Liberté, Égalité, Fraternité or Freedom, Equality and Brotherhood was the motto of France, spawned from the fires of the revolution. Women were fighting for their rights on the barricades as much as any man, and for a short while equality for women was looking achievable, alas the government installed after the over throw of the monarchy thought otherwise. Now imagine playing through that story as women assassin. An equal to any man on the battlefield, doing your part for your comrades, only for victory to be declared and you are cast back, and told you are not a citizen. A kick to the ovaries for sure.

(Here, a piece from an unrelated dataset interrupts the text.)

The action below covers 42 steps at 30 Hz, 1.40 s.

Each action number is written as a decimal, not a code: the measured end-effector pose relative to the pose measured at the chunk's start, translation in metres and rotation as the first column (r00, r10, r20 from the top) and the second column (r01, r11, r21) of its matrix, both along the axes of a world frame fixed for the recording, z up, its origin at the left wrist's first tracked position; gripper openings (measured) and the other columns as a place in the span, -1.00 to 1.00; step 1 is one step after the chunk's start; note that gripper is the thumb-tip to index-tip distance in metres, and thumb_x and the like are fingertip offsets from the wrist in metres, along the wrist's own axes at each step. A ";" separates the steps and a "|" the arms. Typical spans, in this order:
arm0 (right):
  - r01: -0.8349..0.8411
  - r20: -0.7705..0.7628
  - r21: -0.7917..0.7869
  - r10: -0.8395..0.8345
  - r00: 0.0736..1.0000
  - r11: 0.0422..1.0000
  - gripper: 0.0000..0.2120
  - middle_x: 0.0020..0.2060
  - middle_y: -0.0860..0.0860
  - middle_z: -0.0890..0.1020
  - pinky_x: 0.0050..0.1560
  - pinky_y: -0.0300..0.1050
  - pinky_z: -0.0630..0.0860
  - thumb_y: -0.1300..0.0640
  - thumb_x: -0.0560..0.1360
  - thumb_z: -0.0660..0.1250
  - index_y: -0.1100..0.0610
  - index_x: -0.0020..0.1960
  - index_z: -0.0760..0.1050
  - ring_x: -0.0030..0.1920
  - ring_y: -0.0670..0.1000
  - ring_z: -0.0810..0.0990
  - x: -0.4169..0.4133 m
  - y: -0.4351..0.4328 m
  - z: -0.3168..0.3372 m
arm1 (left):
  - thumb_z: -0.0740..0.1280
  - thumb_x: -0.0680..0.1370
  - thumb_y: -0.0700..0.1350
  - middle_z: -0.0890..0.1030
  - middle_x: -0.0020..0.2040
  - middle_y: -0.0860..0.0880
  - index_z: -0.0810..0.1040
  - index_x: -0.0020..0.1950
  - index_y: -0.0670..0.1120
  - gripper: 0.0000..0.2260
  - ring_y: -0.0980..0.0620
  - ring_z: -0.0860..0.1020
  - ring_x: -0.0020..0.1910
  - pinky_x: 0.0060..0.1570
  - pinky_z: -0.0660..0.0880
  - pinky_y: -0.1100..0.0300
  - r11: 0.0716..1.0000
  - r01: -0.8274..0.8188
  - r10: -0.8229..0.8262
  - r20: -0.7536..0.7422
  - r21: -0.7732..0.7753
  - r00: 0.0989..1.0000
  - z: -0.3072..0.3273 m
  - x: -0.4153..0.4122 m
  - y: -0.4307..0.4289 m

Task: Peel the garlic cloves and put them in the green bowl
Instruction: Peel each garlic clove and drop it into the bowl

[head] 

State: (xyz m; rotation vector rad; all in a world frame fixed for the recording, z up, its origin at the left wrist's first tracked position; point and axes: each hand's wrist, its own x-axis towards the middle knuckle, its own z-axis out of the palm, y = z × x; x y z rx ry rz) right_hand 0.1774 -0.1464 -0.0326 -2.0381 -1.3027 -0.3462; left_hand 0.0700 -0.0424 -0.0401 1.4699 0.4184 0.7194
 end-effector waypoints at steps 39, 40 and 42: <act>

It’s an interesting concept for a story, and one that would fit perfectly in with Assassins Creed’s theme of individual freedom. Remember when ‘Nothing is true, everything is permitted’ was the series catch phrase? Although it hasn’t really been mentioned too much since Altiar popped his clogs, it’s still around. A young women, sick of being oppressed joins a band over revolutionaries who turn out are also assassin’s and is told ‘the world is yours for the taking’ but finds once the revolution is done, that her many acts of murder and treason have made her as much a villain as those she fought, she is then hounded out of Paris by the Assassin order, only to be met by Templars, who instead of being cartoonishly evil are sympathetic to her cause, and help her take revenge on those who used her.
So here is the story
- Young women, we’ll call her Belle. Finds that she sympathies with the revolutionary thinkers of the time and starts attending meetings, she is shunned by the men, but sits quietly and listens to the speakers.
- At one meeting she meets an old man, the old man walks her home, where they are harassed by soldiers, the old man kills the two. Belle gives him shelter at her home.
- She asks him to teach her how to defend herself, The old man says he can’t, but she can find those who can if she leaves the city with him that night.
- The two leave and go to a small village outside of Paris, this is the Assassin’s Headquarters. Belle is welcomed by the bohemian esqe Assassins and her training begins
- After a year, she is considered ready for field work, sent back into Paris to do some light work that shouldn’t involve killing.
- A simple job goes wrong and she is forced to kill for the first time.
- As time passes and the revolution gather pace, she commits herself to the work of the revolution, thinking it will give her a better position in this world, and for all women.
- She Encounters her first Templar, we’ll call him Gaston, a mid ranking Templar and friend of Robespierre. The two fight but neither can kill the other so Gaston leaves.
- Having taken a key role in the operation to capture the king and end the fighting in Paris. Belle is side lined by other assassin’s because she is a women.
- Belle is called to the village outside of Paris, where she is told that her life is forfeit and that she needs to die in order to hide the truth that a women did the assassin’s work
- Belle, fights her way out and flee’s Paris, journeying in the countryside until she by chance meets Gaston, the two do not fight but talk, he explains the Templars goals of true equality. The two form a partnership of sorts, with her no longer an assassin but not a Templar.
- Picking off members of the Brotherhood, while Gaston works politically to make changes for women. Belle is left questioning the Assassin’s methods, and if they ever get real results.
- With the revolution coming to an end, but unsure of her place in France, and unable to totally commit to the Templar ethos, she leaves’ Paris, possibly to go to the new world
It’s bare bones to say the least, but hey until Ubisoft start paying me (call me) i’m not giving too much for free. Now I know the series has had a women main character in Assassin’s Creed Liberation in the form of Aveline de Grandpré, who was not only a women, but also black! See Ubisoft, you can do diversity, it would be nice if you didn’t relegated it to the handheld markets for a year and a half, of course in Black Flag, there was the Freedom Cry DLC where you got to play as Adewale, the former slave turned assassin. These characters clearly show that Ubisoft can do it, they can be diverse, but not in the main game series.
The series will move past the french revolution, to Victorian London maybe, or Shogun Japan (PLEASE GOD DO THIS) and other interesting locations, but if the protagonist remains the same white bread handsome bloke, have we really progressed from Ezio?